Do you struggle with taking deep breaths?
Do you ever find that you have a hard time taking a deep breath? It almost feels like it’s stuck or like there’s a wall stopping you from inhaling further, even when you feel like you have to?
I often used to feel the need to do some deep breathing, but every time I tried, it felt stuck and made what was supposed to be a stress release for me even more stressful. I’m sure at one point, I even googled, “why can’t I take a full breath?”
Of course- any breathing concerns should 100% be checked out by a doctor first.
But if you’re cleared and experience high stress (hello everyone 2020-present 😉) it’s likely that your diaphragm is so used to being held tight - that it almost requires “permission” (aka, a mental nod) to let go through an exhale BEFORE you start deep breathing.
Here’s how to do it & a few other tips that might help:
Before you take a deep breath, expel any air you may be holding onto. You’ll likely notice your shoulders drop, and if not, feel free to drop your shoulders & release your tongue from the roof of your mouth. Closing your eyes can also be helpful. It doesn’t have to full like a full deep exhale, but you may be surprised when you find that you can release an exhale before getting a deep inhale, followed by the glorious exhale your body has been craving.

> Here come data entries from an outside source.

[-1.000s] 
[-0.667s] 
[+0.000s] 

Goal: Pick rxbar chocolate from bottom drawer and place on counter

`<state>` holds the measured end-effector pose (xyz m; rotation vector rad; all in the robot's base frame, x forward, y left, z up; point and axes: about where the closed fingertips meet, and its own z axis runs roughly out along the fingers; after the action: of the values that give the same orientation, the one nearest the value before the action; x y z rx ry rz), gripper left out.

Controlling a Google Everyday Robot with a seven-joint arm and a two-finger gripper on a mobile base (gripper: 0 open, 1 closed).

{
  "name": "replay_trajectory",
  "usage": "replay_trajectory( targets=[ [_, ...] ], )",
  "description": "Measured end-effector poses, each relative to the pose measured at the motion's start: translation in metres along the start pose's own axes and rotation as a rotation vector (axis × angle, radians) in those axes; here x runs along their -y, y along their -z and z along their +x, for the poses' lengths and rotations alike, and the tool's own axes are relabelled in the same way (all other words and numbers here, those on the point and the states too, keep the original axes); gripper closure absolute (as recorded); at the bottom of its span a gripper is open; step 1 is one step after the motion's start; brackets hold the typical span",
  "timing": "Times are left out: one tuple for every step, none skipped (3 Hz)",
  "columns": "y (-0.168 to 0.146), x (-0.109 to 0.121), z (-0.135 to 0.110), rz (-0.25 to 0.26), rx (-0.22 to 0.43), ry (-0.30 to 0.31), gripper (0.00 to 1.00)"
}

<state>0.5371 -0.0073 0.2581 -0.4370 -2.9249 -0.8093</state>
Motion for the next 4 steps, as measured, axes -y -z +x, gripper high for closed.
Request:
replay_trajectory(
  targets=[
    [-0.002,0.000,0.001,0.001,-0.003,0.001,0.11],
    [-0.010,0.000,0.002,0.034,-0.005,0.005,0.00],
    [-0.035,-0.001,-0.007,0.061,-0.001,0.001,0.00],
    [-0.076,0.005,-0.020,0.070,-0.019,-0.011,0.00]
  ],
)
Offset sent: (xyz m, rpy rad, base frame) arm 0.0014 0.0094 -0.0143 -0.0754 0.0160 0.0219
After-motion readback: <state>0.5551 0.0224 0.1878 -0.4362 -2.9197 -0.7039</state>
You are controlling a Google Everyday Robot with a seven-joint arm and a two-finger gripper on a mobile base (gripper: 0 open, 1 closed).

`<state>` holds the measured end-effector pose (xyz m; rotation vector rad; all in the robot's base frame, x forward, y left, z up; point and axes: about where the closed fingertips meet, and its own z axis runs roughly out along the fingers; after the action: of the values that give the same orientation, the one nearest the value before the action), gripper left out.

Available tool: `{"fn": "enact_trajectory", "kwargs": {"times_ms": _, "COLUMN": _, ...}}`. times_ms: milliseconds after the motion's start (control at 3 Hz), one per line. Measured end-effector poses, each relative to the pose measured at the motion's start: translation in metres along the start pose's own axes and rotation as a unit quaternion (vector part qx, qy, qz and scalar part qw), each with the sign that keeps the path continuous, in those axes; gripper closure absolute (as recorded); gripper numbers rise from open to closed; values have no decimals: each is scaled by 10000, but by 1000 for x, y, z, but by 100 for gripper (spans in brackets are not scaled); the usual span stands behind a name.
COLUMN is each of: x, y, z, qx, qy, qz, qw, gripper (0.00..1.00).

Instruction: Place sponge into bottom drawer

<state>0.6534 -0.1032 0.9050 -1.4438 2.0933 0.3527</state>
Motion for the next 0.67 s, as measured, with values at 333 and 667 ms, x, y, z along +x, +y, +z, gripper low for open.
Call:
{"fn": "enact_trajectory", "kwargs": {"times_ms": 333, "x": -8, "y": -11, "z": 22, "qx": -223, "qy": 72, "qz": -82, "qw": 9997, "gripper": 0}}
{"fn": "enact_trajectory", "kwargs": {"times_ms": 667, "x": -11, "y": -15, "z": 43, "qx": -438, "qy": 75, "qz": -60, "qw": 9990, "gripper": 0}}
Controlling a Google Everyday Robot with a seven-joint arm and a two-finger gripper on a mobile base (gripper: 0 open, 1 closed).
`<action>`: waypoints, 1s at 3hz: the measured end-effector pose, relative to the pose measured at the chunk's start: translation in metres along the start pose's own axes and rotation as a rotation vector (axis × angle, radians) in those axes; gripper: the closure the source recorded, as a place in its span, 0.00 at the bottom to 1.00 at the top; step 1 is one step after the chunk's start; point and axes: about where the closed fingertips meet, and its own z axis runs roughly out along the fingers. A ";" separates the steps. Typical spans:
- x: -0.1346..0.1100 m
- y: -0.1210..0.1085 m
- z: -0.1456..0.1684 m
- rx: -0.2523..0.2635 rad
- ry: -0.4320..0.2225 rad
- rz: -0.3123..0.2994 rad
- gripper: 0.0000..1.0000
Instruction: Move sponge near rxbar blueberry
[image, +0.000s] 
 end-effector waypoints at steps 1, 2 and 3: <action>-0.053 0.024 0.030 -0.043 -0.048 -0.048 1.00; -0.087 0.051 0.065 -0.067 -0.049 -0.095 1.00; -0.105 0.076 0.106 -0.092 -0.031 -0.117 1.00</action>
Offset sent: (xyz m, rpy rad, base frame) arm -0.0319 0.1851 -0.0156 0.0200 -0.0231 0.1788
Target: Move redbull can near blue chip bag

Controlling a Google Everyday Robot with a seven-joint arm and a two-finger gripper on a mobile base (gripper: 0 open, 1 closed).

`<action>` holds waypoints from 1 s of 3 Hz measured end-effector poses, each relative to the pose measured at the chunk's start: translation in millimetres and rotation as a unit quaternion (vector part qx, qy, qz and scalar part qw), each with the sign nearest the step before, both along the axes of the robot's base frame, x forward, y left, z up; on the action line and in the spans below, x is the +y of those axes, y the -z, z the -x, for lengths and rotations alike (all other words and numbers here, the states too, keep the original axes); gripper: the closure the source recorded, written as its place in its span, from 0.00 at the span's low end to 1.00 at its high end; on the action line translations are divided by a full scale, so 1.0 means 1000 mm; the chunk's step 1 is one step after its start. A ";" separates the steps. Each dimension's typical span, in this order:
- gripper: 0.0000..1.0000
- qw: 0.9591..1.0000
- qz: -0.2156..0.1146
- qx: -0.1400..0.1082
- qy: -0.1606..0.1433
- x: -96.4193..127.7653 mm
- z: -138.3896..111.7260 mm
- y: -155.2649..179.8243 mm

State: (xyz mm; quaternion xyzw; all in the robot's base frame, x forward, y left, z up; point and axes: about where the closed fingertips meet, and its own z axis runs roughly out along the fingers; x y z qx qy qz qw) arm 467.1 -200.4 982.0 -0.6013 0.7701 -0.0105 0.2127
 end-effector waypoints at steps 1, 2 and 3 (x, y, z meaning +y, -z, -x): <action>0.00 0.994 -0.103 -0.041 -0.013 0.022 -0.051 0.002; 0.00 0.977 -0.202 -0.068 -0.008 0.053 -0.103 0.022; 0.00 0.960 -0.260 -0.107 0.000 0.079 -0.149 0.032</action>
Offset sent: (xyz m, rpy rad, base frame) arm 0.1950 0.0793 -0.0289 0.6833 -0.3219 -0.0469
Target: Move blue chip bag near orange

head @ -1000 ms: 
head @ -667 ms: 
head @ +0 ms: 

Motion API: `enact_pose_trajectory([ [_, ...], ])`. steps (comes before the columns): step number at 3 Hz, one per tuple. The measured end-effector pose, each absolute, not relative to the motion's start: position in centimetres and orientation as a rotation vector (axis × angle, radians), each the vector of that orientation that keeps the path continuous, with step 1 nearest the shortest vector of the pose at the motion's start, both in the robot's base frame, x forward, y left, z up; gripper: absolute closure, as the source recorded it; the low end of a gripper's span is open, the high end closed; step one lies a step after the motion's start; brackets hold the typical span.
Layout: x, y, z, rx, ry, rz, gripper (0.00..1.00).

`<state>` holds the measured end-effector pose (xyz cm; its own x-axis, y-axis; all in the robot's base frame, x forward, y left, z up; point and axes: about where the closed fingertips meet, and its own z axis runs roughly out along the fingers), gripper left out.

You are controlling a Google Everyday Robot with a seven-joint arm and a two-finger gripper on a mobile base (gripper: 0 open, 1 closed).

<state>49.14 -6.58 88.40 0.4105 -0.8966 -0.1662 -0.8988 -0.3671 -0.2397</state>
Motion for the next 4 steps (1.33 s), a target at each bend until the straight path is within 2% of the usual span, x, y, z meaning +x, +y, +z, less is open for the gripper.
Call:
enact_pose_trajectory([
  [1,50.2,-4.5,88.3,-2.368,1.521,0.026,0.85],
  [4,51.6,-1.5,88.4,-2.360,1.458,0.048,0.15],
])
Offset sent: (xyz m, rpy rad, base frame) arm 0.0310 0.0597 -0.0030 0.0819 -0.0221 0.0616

Trying different positions for this can also be helpful - for some people, sitting up straight can feel restrictive, so let yourself relax into a slouch (this always helps me!) or try laying down.
Placing one hand on your belly & one on your chest can be helpful. Others find it soothing to place both hands over their heat, and for others, dropping your hands by your side is best. Find what most comfortable for you.
As hard as it may be, (you’re likely deep breathing for relaxation), relaxing your body can help you get in those deep belly breaths. One tool that’s helpful for this is to notice your current breathing without judgment, simply by saying [in your head] “I’m inhaling” on the inhale - and “I’m exhaling” on the exhale.
Other inhale/exhale statements that may be helpful:
I release / any judgment
I release / any tension
I’m relaxing / and calm
I release / my anxiety
I’m exactly / where I need to be
My mind is calmer / with every breath
Another favorite tip for deep breathing; let out a big, audible sigh when you exhale. It may feel silly at first but I promise it feels 10x afterwards.
Lastly, remember to be gentle with yourself. Deep breathing can require practice like any other skill, and gets easier the more you practice.